* **Work task**: Retype the data below verbatim; pictures do not belong in the copy.

= = = = = = =

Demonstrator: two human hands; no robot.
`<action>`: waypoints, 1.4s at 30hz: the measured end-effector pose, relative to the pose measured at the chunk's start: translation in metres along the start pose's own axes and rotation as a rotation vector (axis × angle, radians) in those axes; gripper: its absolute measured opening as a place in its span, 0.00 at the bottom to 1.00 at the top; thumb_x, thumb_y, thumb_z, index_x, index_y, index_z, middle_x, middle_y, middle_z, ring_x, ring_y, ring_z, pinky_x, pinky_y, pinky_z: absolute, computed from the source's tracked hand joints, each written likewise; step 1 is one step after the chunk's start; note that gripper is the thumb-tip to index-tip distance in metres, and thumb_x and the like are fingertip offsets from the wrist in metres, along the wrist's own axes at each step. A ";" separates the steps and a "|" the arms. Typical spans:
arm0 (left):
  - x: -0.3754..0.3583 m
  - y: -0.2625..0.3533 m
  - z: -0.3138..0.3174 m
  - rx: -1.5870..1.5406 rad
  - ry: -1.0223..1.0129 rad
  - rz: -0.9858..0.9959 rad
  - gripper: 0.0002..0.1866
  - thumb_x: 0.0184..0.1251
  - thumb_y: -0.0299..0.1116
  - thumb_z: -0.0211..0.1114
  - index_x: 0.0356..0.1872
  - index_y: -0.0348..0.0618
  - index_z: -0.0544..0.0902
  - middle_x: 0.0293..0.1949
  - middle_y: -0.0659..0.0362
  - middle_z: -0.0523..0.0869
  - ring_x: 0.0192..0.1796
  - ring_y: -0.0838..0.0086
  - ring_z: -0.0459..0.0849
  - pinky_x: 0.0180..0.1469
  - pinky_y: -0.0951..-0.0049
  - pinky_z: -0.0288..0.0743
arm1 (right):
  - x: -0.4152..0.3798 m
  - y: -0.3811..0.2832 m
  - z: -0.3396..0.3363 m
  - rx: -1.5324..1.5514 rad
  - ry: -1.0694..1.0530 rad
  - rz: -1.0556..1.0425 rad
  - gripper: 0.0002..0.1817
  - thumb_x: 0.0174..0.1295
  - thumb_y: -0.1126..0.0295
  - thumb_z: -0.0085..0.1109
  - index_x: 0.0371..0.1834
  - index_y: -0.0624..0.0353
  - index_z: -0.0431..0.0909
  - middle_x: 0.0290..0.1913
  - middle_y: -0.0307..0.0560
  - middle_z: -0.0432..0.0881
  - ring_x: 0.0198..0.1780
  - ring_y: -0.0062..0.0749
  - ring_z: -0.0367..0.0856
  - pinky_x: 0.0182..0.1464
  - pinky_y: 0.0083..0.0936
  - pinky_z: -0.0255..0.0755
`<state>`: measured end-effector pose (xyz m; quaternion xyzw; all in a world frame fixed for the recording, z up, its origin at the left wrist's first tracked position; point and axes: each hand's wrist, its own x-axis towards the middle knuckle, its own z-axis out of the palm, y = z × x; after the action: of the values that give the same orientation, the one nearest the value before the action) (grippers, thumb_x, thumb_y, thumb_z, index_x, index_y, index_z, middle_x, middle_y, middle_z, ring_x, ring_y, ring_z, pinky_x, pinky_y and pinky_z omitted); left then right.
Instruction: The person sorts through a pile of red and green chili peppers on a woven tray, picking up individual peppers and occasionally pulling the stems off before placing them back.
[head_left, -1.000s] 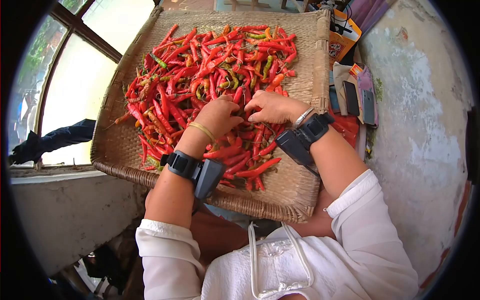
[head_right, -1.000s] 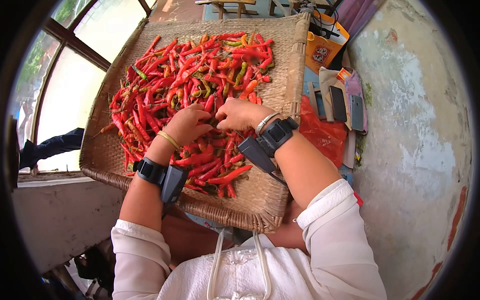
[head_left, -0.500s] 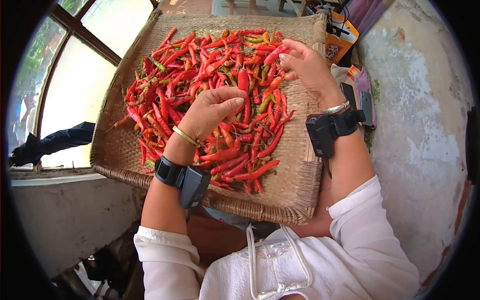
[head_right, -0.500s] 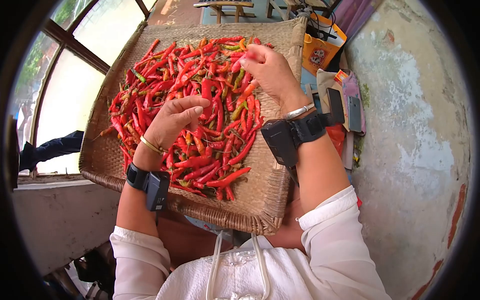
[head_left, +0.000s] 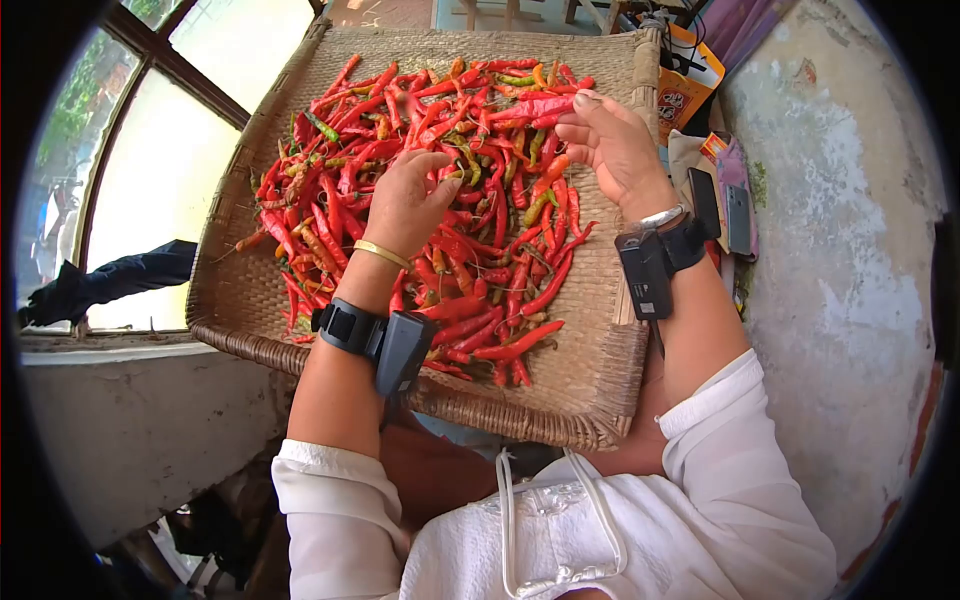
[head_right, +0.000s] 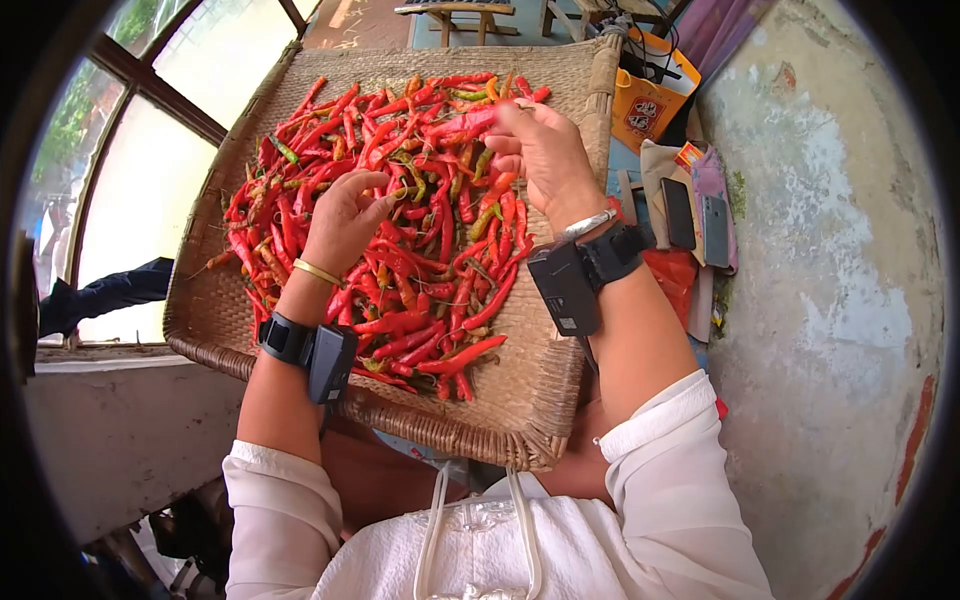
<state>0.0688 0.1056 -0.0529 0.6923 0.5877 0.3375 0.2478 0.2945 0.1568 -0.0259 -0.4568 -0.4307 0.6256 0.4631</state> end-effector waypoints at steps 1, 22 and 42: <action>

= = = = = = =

* **Problem solution**:
Demonstrator: two human hands; no robot.
`<action>`: waypoints, 1.4s at 30hz: the measured end-effector pose, relative to the pose measured at the chunk's start: translation in metres along the start pose's own axes and rotation as a rotation vector (axis × angle, radians) in those axes; gripper: its absolute measured opening as a place in its span, 0.00 at the bottom to 1.00 at the top; thumb_x, thumb_y, thumb_z, index_x, index_y, index_z, middle_x, middle_y, middle_z, ring_x, ring_y, ring_z, pinky_x, pinky_y, pinky_z: absolute, computed from the source's tracked hand joints, each written likewise; step 1 is one step after the chunk's start; note that gripper is the thumb-tip to index-tip distance in metres, and thumb_x and the like are fingertip offsets from the wrist in metres, along the wrist's own axes at each step. A ";" separates the steps and a "|" the arms. Typical spans:
arm0 (left):
  - x: -0.3754..0.3583 m
  - y: -0.2625..0.3533 m
  - z: -0.3138..0.3174 m
  - rx: -1.5870..1.5406 rad
  - ry: -1.0223..1.0129 rad
  - rz: -0.9858..0.9959 rad
  - gripper: 0.0002..0.1866
  - thumb_x: 0.0184..0.1251
  - thumb_y: -0.0299..0.1116
  - thumb_z: -0.0211..0.1114
  - index_x: 0.0356..0.1872
  - index_y: -0.0348..0.0618
  - index_z: -0.0544..0.0902
  - middle_x: 0.0293..0.1949
  - middle_y: -0.0659..0.0362
  - middle_z: -0.0523..0.0869
  - ring_x: 0.0192..0.1796
  - ring_y: -0.0838..0.0086
  - ring_z: -0.0459..0.0849
  - pinky_x: 0.0180..0.1469
  - pinky_y: -0.0951..-0.0049
  - pinky_z: -0.0288..0.0743
arm1 (right):
  - x: -0.4152..0.3798 m
  - y: -0.3811..0.2832 m
  - z: -0.3396..0.3363 m
  - rx: -1.5324..1.5514 rad
  - ry: -1.0694..1.0530 rad
  - rz: -1.0556..1.0425 rad
  - gripper: 0.0002..0.1817
  - thumb_x: 0.0174..0.1295
  - thumb_y: -0.1126..0.0295
  - thumb_z: -0.0085..0.1109
  - index_x: 0.0371..0.1834
  - index_y: -0.0624..0.0353
  - index_z: -0.0431..0.0909
  - middle_x: 0.0290..0.1913
  - middle_y: -0.0307..0.0560
  - middle_z: -0.0432..0.0881
  - ring_x: 0.0198..0.1780
  - ring_y: -0.0062..0.0749
  - ring_z: -0.0367..0.0856
  - pinky_x: 0.0182..0.1464
  - pinky_y: 0.0083..0.0936
  - pinky_z: -0.0255..0.0755
`<state>`: measured end-effector pose (xyz m; quaternion xyzw; all in a world frame fixed for the recording, z up, its origin at the left wrist's first tracked position; point and axes: each hand's wrist, its own x-axis towards the middle knuckle, its own z-axis out of the palm, y = z × x; after the action: of the values that give the same orientation, the one nearest the value before the action) (grippers, thumb_x, thumb_y, thumb_z, index_x, index_y, index_z, middle_x, middle_y, middle_z, ring_x, ring_y, ring_z, pinky_x, pinky_y and pinky_z omitted); left then right.
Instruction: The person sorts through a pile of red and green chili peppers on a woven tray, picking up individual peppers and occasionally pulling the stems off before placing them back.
[head_left, -1.000s] 
[head_right, -1.000s] 
[head_left, -0.500s] 
[head_right, -0.500s] 
[head_left, +0.000s] 
[head_right, +0.000s] 
<state>0.0688 0.1056 -0.0529 0.6923 0.5877 0.3375 0.2478 0.2945 0.1568 -0.0259 -0.4568 -0.4307 0.6256 0.4631</state> end-effector waypoints at steps 1, 22 and 42: <action>

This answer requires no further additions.